Me dio mucho miedo que la gente se disfrazara con cuchillos y con caretas terroríficas. Pero el miedo se me quitó a base de chuches.

Me dieron miedo las películas de miedo, del mismo modo que me dieron risa las películas de risa.

Pero realmente lo que me da miedo es el ser humano y la complejidad de sus comportamientos.

Os estuve esperando, pero no vinisteis. Sí, sí, os hablo a vosotros, a los que alguna vez le habéis dicho a mis padres, ¡qué pena! que solo debe de estar Lucas. Pobrecito, si no le gusta nada se debe de aburrir mucho.

Pues os estuve esperando y no vinisteis a buscarme para coger chuches y el problema es que si no venís para una cosa tan bonita para un niño como coger chuces ¿para qué vendréis a buscarme?

Este es precisamente uno de los errores más grandes que cometemos con las personas con autismo. Es como si a medida que mi hijo se va haciendo mayor, ya nadie le viene a buscar por Halloween, ni le invita a cumpleaños, ni nadie le invita al cine, como al resto de amigos.

Es como si el autismo se fuera haciendo mayor y fuera asustando a la gente; y de repente un día te das cuenta que ya nadie piensa en llamar a Lucas; ves como una realidad asquerosa y oscura te chilla al oído: ¡Lucas se ha quedado solo!
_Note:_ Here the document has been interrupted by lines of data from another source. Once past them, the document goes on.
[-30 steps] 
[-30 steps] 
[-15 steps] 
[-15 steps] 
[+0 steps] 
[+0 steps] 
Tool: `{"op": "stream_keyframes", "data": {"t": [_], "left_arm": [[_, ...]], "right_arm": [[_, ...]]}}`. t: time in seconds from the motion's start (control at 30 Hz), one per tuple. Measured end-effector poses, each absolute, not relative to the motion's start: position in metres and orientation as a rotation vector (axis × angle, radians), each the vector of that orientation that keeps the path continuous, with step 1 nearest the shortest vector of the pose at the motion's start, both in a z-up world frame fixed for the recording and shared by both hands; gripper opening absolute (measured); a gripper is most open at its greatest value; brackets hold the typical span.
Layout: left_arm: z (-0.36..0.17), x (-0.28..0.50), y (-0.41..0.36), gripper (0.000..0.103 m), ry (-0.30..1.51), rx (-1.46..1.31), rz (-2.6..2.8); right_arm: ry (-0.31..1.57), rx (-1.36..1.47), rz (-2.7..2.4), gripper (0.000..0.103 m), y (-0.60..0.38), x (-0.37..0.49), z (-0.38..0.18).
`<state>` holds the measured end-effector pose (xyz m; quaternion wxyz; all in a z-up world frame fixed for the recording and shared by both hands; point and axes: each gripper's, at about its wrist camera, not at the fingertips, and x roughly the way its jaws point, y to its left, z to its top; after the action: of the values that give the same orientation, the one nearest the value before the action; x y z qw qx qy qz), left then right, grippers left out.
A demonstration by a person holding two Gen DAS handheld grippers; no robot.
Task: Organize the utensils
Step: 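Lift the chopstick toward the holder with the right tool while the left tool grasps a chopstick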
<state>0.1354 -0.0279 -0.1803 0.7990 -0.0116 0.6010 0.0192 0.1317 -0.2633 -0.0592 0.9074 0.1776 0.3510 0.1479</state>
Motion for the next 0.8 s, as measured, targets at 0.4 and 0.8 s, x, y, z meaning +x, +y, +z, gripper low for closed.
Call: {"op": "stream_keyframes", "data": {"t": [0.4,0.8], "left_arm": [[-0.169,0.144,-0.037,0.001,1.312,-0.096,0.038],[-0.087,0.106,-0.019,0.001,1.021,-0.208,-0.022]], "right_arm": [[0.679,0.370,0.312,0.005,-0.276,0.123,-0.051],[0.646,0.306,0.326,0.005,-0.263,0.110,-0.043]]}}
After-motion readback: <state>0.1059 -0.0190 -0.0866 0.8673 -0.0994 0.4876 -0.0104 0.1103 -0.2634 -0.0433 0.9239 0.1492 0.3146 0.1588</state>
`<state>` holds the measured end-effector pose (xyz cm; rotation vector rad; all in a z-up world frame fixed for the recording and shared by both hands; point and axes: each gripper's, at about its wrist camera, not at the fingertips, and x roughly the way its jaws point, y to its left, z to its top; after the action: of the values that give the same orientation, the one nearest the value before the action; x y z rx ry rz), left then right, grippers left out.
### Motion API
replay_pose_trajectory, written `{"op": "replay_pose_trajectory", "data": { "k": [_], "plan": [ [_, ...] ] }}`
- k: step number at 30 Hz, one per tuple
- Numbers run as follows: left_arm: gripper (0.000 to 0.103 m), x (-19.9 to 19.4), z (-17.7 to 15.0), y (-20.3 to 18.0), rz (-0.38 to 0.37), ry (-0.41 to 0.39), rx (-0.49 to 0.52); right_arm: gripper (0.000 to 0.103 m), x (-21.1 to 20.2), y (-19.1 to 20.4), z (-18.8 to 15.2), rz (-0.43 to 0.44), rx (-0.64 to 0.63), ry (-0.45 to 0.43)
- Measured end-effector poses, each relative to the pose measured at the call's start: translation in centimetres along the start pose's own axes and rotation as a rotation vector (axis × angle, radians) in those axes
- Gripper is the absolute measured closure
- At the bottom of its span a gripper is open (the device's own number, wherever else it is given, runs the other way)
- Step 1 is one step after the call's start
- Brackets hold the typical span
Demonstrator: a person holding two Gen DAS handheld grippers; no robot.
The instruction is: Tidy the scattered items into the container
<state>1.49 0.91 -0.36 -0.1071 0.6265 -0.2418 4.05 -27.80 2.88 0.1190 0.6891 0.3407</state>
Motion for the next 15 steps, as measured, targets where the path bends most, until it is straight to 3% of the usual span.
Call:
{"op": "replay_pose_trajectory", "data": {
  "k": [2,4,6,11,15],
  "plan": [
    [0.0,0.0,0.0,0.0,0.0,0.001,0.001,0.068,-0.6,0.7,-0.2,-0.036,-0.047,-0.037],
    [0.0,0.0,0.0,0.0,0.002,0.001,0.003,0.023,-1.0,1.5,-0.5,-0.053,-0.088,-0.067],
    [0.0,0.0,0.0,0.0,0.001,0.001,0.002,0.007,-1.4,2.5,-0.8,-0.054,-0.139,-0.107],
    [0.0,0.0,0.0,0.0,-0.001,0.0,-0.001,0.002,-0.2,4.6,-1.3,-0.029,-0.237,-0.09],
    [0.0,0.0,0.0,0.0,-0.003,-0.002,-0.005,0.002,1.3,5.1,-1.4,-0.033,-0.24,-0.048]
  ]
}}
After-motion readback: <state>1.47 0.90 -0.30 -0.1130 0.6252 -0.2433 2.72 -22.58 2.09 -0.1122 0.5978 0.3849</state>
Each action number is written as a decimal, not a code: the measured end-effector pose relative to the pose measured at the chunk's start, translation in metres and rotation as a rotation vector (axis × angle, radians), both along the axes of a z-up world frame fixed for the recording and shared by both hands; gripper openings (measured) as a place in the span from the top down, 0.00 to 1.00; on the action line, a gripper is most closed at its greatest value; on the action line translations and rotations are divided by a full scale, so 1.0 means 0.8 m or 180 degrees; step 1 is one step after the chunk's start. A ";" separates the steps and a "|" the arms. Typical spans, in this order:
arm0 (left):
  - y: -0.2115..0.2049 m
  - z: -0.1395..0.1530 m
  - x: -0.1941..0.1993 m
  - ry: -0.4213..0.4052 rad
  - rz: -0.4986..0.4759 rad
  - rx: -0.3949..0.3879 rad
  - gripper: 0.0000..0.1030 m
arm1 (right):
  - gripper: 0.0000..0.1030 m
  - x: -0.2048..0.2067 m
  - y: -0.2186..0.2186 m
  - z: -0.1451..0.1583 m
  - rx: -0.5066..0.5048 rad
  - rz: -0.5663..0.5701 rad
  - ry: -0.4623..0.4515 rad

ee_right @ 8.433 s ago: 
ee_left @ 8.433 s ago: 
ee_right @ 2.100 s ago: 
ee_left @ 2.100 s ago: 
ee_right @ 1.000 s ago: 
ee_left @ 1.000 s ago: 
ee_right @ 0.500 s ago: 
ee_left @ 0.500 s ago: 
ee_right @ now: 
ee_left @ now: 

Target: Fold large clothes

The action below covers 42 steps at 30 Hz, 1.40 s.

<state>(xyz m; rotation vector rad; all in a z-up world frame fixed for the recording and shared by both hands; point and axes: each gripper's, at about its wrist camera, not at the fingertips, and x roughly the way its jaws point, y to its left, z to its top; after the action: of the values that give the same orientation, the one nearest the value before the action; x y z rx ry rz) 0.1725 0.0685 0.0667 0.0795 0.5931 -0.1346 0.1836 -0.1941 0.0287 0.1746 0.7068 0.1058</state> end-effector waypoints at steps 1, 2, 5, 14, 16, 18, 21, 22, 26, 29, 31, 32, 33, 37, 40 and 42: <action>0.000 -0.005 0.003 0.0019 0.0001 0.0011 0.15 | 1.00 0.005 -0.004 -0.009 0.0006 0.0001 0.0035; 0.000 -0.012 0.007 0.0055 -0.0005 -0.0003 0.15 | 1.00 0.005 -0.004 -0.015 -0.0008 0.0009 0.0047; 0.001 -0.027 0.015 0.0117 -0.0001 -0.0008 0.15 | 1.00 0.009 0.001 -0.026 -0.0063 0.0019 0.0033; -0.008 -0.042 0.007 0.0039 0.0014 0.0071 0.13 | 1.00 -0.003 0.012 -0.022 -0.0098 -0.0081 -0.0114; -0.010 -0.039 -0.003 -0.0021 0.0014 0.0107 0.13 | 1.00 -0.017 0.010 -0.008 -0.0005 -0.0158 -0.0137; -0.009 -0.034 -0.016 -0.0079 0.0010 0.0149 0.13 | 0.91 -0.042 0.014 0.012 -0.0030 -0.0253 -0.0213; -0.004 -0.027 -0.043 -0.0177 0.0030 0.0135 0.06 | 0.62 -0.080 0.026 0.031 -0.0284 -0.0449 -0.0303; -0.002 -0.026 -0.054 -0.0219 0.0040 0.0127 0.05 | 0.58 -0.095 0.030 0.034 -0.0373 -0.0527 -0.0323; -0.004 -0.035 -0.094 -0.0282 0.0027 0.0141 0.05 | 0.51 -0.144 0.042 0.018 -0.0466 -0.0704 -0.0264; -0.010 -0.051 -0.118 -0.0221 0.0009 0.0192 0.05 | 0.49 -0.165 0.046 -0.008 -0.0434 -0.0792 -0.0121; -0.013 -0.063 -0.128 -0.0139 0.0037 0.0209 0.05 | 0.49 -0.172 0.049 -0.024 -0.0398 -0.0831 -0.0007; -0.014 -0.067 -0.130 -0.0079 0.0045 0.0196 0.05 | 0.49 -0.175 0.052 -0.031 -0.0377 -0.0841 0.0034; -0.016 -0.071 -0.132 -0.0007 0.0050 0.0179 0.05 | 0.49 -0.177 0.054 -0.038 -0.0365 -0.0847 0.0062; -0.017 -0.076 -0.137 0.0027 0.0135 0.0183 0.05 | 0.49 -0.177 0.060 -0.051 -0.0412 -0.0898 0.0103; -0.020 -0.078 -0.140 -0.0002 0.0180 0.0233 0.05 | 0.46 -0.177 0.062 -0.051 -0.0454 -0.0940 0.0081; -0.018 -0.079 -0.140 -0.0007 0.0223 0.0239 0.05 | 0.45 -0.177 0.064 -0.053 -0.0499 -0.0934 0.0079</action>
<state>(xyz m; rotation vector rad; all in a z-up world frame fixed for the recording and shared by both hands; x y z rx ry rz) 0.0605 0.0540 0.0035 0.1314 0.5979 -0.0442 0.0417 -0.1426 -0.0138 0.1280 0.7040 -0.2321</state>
Ves que sus padres y su hermano somos los que realmente estamos con él y le llevamos a todas partes.

Sinceramente, pienso que esto es realmente la gran injusticia que se comete con las personas con autismo: el OLVIDO. Poco a poco el olvido se va sentando en el salón de tu casa, coge las zapatillas y abre una bolsa de palomitas para ver su película favorita.

Evidentemente Lucas no puede ir solo con un grupo de niños tocando puertas y reclamando caramelos por ser el día de Halloween, pero el que se esconda detrás de ese argumento para no llamar a mi hijo es un mediocre a la hora de orquestar su defensa. ¡Pues claro que Lucas no va a ir solo! Va a ir conmigo, y yo iré con él y con todos los niños tocando puertas y reclamando las chuches que tanto le gustan.

Pero sabes ¿Qué pasó? ¿Qué ha sido Halloween y nadie ha venido a buscarle?

A mi hijo mayor que solo tiene un año y medio más sí vinieron a buscarle. Lo comprendo, porque la amistad es un proceso bidireccional que si no se cuida el amigo te olvida, pero hay una salvedad y hablamos de la amistad con personas con autismo. Mi hijo no te puede corresponder con la mismas funciones que una persona normotípica,(serán otras pero no las mismas)  no le puedes exigir eso porque no lo puede hacer. Es como si yo, para que fueras amigo, te pidiera que trajeras a Beyonce a mi fiesta de cumpleaños y si no lo hicieras no te llamase más. El argumento de simple que es, es idiota. A mi hijo tienes que ser tú el que des más en la amistad que él, porque hay cosas que no puede hacer. Si le pides lo mismo que al resto le condenas a la soledad y a que siga pasando los Halloween solo.

Ningún niño tendría que estar solo en Halloween comiéndose los caramelos que le ha guardado su padre.

Créeme, prefiero esto mil veces a que Beyonce venga a mi cumpleaños. Inténtalo, ven a buscar a mi hijo y juntos iremos por los portales a decir ¿Truco o Trato? O si no arriésgate a que te vea un día por la calle y te diga ¿Integración o exclusión de las personas con autismo?